Das sozialliberale Bündnis ging in der Tat mit einem großen Reformeifer ans Werk, nahm die Diskriminierung von Homosexuellen weiter zurück, senkte das Wahlalter auf 18 Jahre, führte das Bafög ein und setzte auf mehr Gleichberechtigung durch Gesetz. Die zuvor an der Seite der Union aufgestellte FDP machte sich auch programmatisch frisch, in dem sie 1971 in den Freiburger Thesen den sozialen Liberalismus definierte.

Doch die inneren Reformen wurden überlagert von zwei Großkonflikten. Auf der einen Seite kämpften der rechte und der linke Flügel der SPD darum, ob die „Belastbarkeit der Wirtschaft getestet“ oder die Genossen die „Tassen im Schrank“ lassen sollten. Auf der anderen Seite entzweite die neue Ostpolitik die Nation. Die Union registrierte wachsenden Widerstand auch in der Koalition gegen den Kurswechsel und sogar Übertritte von Abgeordneten, bis Oppositionsführer Rainer Barzel sich ausrechnete, Brandt durch ein konstruktives Misstrauensvotum stürzen zu können. Am 27. April schaute die Nation gespannt nach Bonn. Barzel unterlag, und erst nach dem Ende der DDR bestätigte sich der Verdacht, dass die Stasi zwei Abgeordnete für 50.000 Mark für Brandt „gekauft“ hatte.

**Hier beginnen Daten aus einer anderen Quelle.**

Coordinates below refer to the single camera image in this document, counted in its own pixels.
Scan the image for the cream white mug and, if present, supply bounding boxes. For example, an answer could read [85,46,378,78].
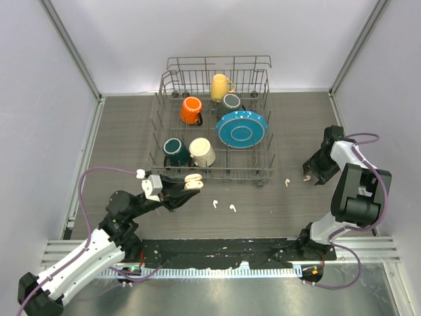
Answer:
[189,138,216,168]

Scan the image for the blue plate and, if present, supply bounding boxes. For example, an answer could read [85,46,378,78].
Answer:
[216,111,268,149]

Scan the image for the white charging case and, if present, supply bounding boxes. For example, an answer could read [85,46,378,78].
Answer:
[184,174,203,190]

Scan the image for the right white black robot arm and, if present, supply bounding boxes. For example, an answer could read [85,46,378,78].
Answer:
[297,125,392,260]

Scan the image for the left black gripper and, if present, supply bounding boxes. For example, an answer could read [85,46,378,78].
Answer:
[128,174,199,219]

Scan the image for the grey mug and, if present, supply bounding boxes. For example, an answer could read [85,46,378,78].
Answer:
[216,93,245,119]

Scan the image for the white slotted cable duct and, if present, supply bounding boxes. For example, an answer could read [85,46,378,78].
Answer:
[98,266,303,279]

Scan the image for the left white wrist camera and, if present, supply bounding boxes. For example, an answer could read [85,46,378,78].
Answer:
[136,169,163,202]

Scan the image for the yellow mug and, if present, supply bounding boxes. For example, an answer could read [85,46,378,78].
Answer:
[210,74,236,103]

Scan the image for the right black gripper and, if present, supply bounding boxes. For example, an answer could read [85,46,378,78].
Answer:
[303,150,340,186]

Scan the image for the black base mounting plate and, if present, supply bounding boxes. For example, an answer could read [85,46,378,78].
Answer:
[134,238,337,270]

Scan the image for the white earbud centre right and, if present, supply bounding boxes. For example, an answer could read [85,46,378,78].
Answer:
[229,204,237,213]

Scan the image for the orange mug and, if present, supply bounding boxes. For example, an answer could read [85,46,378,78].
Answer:
[180,96,203,126]

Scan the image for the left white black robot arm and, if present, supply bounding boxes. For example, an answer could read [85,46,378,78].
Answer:
[17,169,203,315]

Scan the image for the dark green mug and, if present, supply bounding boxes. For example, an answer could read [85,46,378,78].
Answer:
[162,138,193,170]

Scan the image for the grey wire dish rack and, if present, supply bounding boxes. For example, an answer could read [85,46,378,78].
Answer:
[147,55,277,187]

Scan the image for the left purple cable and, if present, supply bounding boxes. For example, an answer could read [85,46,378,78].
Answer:
[15,166,137,316]

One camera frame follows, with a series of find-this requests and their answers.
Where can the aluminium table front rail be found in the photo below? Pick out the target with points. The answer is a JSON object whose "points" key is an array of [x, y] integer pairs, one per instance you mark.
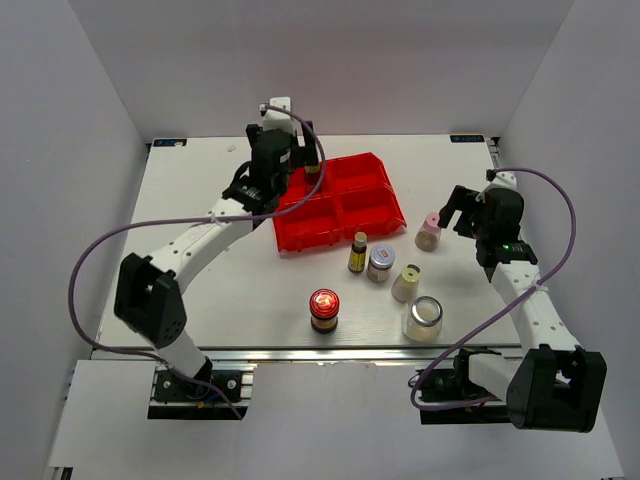
{"points": [[407, 354]]}

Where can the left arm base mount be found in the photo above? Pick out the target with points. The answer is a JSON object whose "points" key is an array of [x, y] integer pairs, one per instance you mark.
{"points": [[172, 398]]}

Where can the right blue table label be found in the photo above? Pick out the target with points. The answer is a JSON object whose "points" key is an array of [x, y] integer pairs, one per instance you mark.
{"points": [[467, 138]]}

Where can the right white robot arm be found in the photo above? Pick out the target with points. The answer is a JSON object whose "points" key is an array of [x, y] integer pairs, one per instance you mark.
{"points": [[558, 384]]}

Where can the small yellow-label dark bottle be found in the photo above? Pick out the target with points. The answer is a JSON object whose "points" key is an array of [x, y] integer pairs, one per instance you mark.
{"points": [[357, 254]]}

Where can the pink-lid spice shaker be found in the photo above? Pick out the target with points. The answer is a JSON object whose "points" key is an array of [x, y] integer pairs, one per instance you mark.
{"points": [[428, 236]]}

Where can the red-lid chili sauce jar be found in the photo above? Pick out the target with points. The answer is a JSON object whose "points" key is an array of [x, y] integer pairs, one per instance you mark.
{"points": [[324, 307]]}

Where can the white-lid paste jar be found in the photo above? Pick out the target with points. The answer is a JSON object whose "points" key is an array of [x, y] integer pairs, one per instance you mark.
{"points": [[381, 260]]}

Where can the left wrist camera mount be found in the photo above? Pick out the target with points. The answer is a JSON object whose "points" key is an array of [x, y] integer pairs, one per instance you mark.
{"points": [[276, 120]]}

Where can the left blue table label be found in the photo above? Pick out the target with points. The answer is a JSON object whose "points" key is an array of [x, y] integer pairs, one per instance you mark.
{"points": [[169, 142]]}

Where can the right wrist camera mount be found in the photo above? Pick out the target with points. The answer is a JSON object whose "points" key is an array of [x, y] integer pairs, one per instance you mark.
{"points": [[500, 179]]}

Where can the chrome-lid glass jar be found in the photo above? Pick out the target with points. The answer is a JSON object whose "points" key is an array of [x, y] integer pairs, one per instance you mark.
{"points": [[423, 319]]}

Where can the yellow-lid spice shaker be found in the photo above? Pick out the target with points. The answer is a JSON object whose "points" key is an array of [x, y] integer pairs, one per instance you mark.
{"points": [[406, 285]]}

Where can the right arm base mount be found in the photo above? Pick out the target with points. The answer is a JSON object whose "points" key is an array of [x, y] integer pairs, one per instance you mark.
{"points": [[451, 384]]}

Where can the red four-compartment plastic tray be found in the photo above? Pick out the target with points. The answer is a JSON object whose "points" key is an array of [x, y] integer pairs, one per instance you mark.
{"points": [[356, 195]]}

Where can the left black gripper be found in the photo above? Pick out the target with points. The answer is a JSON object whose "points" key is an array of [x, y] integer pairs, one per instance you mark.
{"points": [[307, 155]]}

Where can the blue table label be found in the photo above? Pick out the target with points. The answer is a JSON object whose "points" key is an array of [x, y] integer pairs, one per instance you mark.
{"points": [[169, 142], [467, 138]]}

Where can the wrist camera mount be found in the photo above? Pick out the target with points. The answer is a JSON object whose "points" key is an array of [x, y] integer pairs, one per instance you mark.
{"points": [[500, 179], [276, 120]]}

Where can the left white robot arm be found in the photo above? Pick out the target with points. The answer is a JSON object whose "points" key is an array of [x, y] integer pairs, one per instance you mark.
{"points": [[149, 291]]}

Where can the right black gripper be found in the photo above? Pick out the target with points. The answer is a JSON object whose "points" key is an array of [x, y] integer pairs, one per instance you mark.
{"points": [[464, 200]]}

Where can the yellow-cap sauce bottle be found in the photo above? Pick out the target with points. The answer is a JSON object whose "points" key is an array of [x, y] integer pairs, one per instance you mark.
{"points": [[311, 175]]}

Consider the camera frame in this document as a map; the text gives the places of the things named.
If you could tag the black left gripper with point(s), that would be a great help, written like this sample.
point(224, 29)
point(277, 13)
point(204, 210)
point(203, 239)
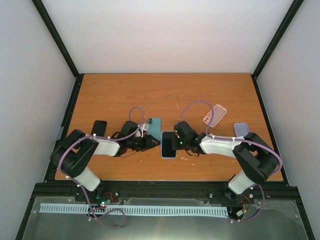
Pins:
point(148, 143)

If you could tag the pink phone case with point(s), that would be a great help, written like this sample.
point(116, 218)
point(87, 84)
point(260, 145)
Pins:
point(212, 118)

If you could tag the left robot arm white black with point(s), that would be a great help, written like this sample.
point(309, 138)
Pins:
point(73, 154)

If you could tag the purple phone case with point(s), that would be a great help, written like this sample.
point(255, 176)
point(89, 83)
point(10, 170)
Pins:
point(241, 129)

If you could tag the black phone face up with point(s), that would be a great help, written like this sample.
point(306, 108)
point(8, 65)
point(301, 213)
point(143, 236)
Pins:
point(99, 128)

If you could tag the teal green phone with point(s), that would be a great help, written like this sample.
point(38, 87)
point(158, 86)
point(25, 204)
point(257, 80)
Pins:
point(154, 127)

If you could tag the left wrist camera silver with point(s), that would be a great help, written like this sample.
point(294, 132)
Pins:
point(142, 129)

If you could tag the light blue cable duct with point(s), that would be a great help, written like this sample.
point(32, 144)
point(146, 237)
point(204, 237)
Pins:
point(136, 210)

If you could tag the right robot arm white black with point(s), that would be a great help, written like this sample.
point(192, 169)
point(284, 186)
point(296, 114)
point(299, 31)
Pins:
point(256, 159)

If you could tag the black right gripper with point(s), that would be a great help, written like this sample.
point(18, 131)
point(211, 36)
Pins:
point(175, 146)

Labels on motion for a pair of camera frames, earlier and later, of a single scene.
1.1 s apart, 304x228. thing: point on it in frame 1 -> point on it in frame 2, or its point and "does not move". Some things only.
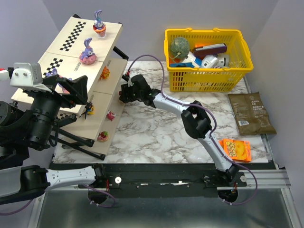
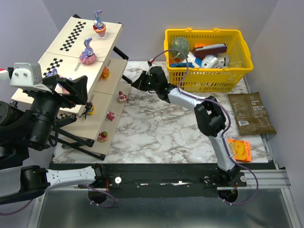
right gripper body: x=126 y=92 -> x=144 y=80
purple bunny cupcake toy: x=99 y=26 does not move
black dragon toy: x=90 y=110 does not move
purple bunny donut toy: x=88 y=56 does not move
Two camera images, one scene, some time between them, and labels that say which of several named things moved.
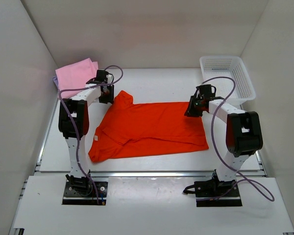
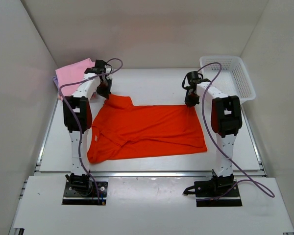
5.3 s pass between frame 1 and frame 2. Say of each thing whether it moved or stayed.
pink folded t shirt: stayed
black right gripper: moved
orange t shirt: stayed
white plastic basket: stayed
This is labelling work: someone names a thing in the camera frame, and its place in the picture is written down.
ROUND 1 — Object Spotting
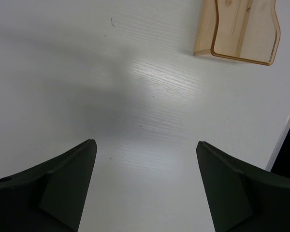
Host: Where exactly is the transparent amber plastic tray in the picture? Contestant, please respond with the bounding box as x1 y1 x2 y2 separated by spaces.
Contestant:
193 0 281 66

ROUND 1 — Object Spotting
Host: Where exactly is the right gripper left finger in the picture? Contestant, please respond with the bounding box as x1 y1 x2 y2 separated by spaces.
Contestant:
0 139 97 232

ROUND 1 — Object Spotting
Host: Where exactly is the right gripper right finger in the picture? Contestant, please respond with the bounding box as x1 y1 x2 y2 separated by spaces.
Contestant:
196 141 290 232

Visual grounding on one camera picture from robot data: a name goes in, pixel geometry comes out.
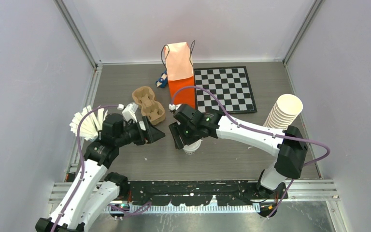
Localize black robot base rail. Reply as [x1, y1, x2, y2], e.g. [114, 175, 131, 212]
[116, 180, 286, 206]

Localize stack of white paper cups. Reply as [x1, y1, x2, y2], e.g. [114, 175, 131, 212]
[263, 94, 303, 130]

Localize brown pulp cup carrier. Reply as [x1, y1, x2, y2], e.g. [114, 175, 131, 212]
[132, 86, 166, 125]

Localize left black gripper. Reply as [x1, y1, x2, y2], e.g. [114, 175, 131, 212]
[115, 116, 164, 147]

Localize blue white toy figure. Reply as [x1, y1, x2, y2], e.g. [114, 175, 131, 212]
[155, 71, 168, 88]

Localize white paper coffee cup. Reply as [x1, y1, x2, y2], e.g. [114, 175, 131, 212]
[183, 140, 202, 155]

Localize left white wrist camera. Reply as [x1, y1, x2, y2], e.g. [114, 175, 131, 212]
[122, 102, 139, 123]

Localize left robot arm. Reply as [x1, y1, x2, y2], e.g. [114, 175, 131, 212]
[35, 113, 165, 232]

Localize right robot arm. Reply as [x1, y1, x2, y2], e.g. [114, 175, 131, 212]
[169, 104, 308, 199]

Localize black white checkerboard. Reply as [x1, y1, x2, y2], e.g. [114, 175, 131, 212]
[194, 66, 257, 114]

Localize orange paper bag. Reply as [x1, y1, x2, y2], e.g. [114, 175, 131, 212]
[162, 42, 196, 108]

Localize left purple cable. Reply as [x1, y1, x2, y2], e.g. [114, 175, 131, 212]
[49, 104, 125, 232]

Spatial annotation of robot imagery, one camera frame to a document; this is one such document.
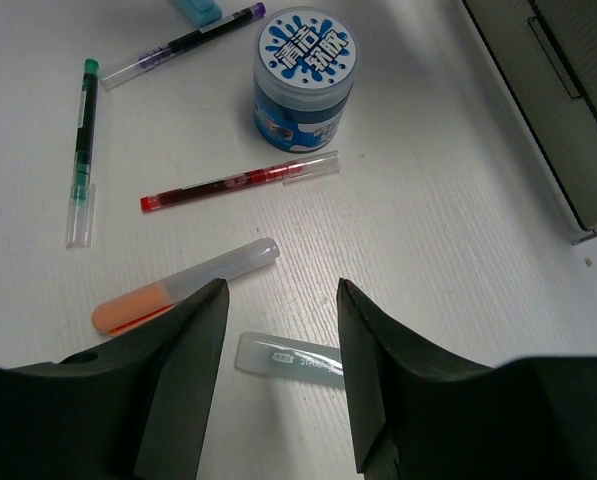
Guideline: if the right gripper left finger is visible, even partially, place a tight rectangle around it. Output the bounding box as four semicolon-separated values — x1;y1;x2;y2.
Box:
0;279;229;479

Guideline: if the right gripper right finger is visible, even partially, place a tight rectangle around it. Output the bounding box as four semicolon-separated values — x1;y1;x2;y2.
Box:
337;279;597;479

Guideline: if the orange highlighter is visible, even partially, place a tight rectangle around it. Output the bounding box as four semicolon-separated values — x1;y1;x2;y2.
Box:
92;238;280;336

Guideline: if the green highlighter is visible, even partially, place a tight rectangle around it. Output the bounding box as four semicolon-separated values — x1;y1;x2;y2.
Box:
235;332;345;390

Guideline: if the green gel pen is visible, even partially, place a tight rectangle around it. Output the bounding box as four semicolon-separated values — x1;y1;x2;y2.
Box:
65;58;99;248

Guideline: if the red gel pen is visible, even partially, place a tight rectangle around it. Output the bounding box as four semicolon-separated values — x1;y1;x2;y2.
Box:
140;151;341;213

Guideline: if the purple gel pen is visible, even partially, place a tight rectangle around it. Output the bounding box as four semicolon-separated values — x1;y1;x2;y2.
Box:
99;2;266;91

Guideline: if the clear acrylic drawer organizer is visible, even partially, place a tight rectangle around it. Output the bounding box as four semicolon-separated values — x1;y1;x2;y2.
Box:
462;1;597;244

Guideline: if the blue highlighter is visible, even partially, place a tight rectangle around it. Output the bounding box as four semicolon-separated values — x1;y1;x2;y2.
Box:
174;0;223;28

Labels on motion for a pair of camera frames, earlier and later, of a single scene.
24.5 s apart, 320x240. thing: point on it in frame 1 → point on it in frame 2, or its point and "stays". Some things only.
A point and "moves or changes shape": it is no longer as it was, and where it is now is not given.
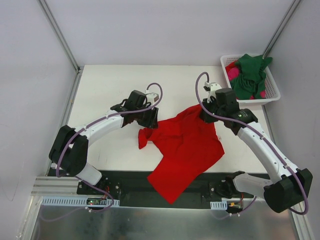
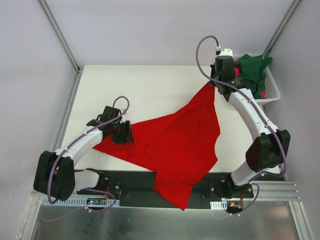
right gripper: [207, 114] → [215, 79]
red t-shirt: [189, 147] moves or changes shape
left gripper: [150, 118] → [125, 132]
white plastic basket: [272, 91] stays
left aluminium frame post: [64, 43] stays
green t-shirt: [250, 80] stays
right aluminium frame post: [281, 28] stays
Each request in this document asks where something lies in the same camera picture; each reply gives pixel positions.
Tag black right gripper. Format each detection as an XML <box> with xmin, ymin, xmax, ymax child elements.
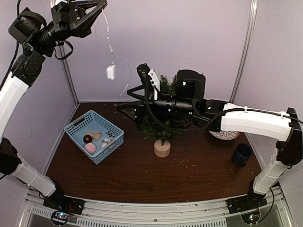
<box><xmin>116</xmin><ymin>84</ymin><xmax>195</xmax><ymax>126</ymax></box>

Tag dark berry sprig ornament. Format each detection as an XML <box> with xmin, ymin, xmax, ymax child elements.
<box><xmin>105</xmin><ymin>131</ymin><xmax>115</xmax><ymax>138</ymax></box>

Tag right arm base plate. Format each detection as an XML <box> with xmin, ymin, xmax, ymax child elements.
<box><xmin>226</xmin><ymin>192</ymin><xmax>267</xmax><ymax>214</ymax></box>

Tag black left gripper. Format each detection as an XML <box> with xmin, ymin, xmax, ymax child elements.
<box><xmin>32</xmin><ymin>0</ymin><xmax>108</xmax><ymax>54</ymax></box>

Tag white fluffy ornament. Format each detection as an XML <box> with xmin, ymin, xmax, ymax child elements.
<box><xmin>101</xmin><ymin>138</ymin><xmax>112</xmax><ymax>149</ymax></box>

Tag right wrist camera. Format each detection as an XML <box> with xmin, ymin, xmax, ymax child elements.
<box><xmin>137</xmin><ymin>63</ymin><xmax>160</xmax><ymax>101</ymax></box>

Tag floral patterned ceramic plate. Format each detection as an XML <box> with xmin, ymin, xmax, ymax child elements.
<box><xmin>209</xmin><ymin>131</ymin><xmax>240</xmax><ymax>141</ymax></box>

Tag white battery box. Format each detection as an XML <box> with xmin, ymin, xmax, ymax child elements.
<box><xmin>106</xmin><ymin>65</ymin><xmax>116</xmax><ymax>80</ymax></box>

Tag light blue plastic basket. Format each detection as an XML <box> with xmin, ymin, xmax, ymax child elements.
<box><xmin>64</xmin><ymin>110</ymin><xmax>124</xmax><ymax>165</ymax></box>

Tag right aluminium frame post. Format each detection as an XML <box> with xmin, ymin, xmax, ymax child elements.
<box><xmin>229</xmin><ymin>0</ymin><xmax>258</xmax><ymax>103</ymax></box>

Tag left aluminium frame post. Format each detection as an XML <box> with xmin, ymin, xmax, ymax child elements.
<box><xmin>56</xmin><ymin>46</ymin><xmax>79</xmax><ymax>106</ymax></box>

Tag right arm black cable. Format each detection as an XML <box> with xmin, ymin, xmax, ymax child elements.
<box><xmin>142</xmin><ymin>73</ymin><xmax>303</xmax><ymax>136</ymax></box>

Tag fairy light wire string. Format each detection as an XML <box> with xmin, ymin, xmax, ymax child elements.
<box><xmin>94</xmin><ymin>7</ymin><xmax>134</xmax><ymax>100</ymax></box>

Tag dark blue mug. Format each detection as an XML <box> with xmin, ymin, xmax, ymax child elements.
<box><xmin>232</xmin><ymin>143</ymin><xmax>253</xmax><ymax>167</ymax></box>

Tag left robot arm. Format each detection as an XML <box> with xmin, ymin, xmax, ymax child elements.
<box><xmin>0</xmin><ymin>0</ymin><xmax>107</xmax><ymax>210</ymax></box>

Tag aluminium front rail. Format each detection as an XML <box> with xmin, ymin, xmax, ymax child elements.
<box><xmin>25</xmin><ymin>186</ymin><xmax>288</xmax><ymax>227</ymax></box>

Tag dark red bauble ornament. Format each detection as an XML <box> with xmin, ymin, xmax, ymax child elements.
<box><xmin>83</xmin><ymin>135</ymin><xmax>93</xmax><ymax>144</ymax></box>

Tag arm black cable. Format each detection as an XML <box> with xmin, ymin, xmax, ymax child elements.
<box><xmin>0</xmin><ymin>0</ymin><xmax>23</xmax><ymax>86</ymax></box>
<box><xmin>142</xmin><ymin>73</ymin><xmax>303</xmax><ymax>136</ymax></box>

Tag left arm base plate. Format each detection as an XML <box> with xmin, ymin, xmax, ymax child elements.
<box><xmin>43</xmin><ymin>193</ymin><xmax>85</xmax><ymax>215</ymax></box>

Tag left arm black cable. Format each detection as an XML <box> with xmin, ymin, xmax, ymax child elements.
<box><xmin>0</xmin><ymin>0</ymin><xmax>23</xmax><ymax>86</ymax></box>

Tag pink pompom ornament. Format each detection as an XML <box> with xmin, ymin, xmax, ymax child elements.
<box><xmin>84</xmin><ymin>142</ymin><xmax>97</xmax><ymax>154</ymax></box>

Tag small green christmas tree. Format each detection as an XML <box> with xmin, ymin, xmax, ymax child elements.
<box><xmin>135</xmin><ymin>75</ymin><xmax>194</xmax><ymax>144</ymax></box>

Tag beige fabric bow ornament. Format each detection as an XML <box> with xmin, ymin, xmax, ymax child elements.
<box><xmin>85</xmin><ymin>130</ymin><xmax>102</xmax><ymax>141</ymax></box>

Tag round wooden tree base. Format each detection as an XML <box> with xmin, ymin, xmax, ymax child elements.
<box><xmin>154</xmin><ymin>140</ymin><xmax>171</xmax><ymax>157</ymax></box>

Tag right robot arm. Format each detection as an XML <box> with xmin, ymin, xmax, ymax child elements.
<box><xmin>117</xmin><ymin>64</ymin><xmax>303</xmax><ymax>209</ymax></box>

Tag aluminium frame post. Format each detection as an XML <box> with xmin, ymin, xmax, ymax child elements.
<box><xmin>56</xmin><ymin>46</ymin><xmax>79</xmax><ymax>106</ymax></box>
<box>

Eine Mehrheit hatten aber weder Union noch Koalition, und so kam es zu vorgezogenen Neuwahlen, bei denen die Intellektuellen in einer beispiellosen „Willy-wählen“-Kampagne Partei ergriffen. Am Ende wurde die SPD tatsächlich erstmals stärkste Partei und stellte mit Annemarie Renger die erste Bundestagspräsidentin. Die Entdeckung des DDR-Spions Günter Guillaume in unmittelbarer Umgebung des Kanzlers führte 1974 zu Brandts Rücktritt und zum Wechsel zu Helmut Schmidt, der die sozialliberale Koalition mit deutlich mehr Gewicht auf Realismus und Nüchternheit acht weitere Jahre fortsetzen konnte.

Am Anfang standen viele neue Impulse, die auch mit den für Aufbruch stehenden Personen zusammen hingen. Die SPD-Gestalter Erhard Eppler und Horst Ehmke saßen im ersten Kabinett von Brandt, und der Vordenker des Liberalismus, der deutsch-britische Soziologe Ralf Dahrendorf, war Staatssekretär von Außenminister Walter Scheel. Am Ende war die Wirtschaftspolitik der letzten Regierung Schmidt Anlass für die FDP, die Seiten zu wechseln und Helmut Kohl an die Macht zu bringen. Dazwischen war die Vollbeschäftigung in weite Ferne gerückt, hatten sich die Staatsschulden versechsfacht. Und auf dem Feld der Inneren Sicherheit hatte die Radikalisierung von Teilen der Studentenbewegung und deren Abrutschen in den Terrorismus dazu geführt, dass Gesetze verschärft und der Polizeiapparat massiv aufgerüstet worden war.